# Exercise brief
Apart from the pictures, reproduce the data below exactly as it stands.

⁂

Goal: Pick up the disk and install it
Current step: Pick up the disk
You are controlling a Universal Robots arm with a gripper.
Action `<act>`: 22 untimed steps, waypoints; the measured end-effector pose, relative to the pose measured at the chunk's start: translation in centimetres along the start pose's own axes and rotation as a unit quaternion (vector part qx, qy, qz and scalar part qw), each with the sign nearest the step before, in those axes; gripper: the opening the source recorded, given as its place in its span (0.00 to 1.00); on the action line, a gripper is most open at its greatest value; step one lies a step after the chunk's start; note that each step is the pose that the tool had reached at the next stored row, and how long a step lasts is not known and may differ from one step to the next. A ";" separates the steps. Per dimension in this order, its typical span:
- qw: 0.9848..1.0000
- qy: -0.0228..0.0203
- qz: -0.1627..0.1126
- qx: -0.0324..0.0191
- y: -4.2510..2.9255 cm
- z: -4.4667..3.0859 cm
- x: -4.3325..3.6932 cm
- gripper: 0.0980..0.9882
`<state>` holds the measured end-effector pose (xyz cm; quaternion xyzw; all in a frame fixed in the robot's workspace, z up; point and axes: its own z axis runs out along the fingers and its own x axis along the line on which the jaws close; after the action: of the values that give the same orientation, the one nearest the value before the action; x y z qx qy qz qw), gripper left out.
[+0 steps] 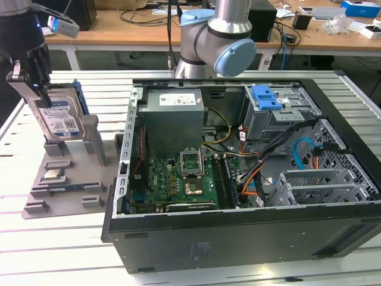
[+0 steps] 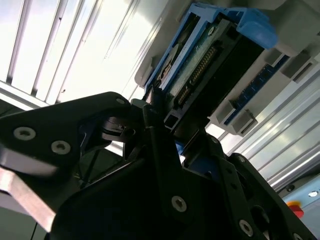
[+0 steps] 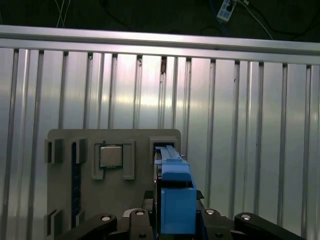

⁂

# Finished exercise
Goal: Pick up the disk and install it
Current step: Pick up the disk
You are controlling a Universal Robots arm with a gripper.
Action `<act>`: 22 untimed steps, waypoints; the measured end-effector pose, relative to the pose measured at the chunk's start: translation in centimetres along the start pose's own axes and rotation as a unit quaternion (vector part qx, qy, qz and scalar part qw), each with the sign nearest the step before, in those axes; gripper: the opening the source recorded, given as its place in its span (0.00 to 1.00); on the action line, a gripper is most open at its greatest value; step one lies a step after the chunk's start; note that each step is the pose that the tool had reached at the next stored row, and how long a step lasts is not known and may differ from one step to the next. A ";" separates the steps. Per dimension in this order, its typical span:
- qw: 0.9848..1.0000
- qy: -0.0228..0.0203
- qz: -0.1627..0.1126
- qx: -0.0324..0.0191
- y: -4.2510..2.9255 cm
- z: -4.4667..3.0859 cm
- x: -4.3325..3.6932 cm
- gripper: 0.0980..0.9882
`<state>` holds the measured end-effector pose (xyz cm; quaternion xyzw; all in a frame fixed in the robot's workspace, z up; point and axes: its own z axis runs out along the fingers and its own x axis along the line on which the jaws close; after the action: of the values that give the same orientation, the one nearest the value before the action; x y z qx qy qz qw), gripper left out.
[+0 steps] 
[+0 steps] 
[+0 steps] 

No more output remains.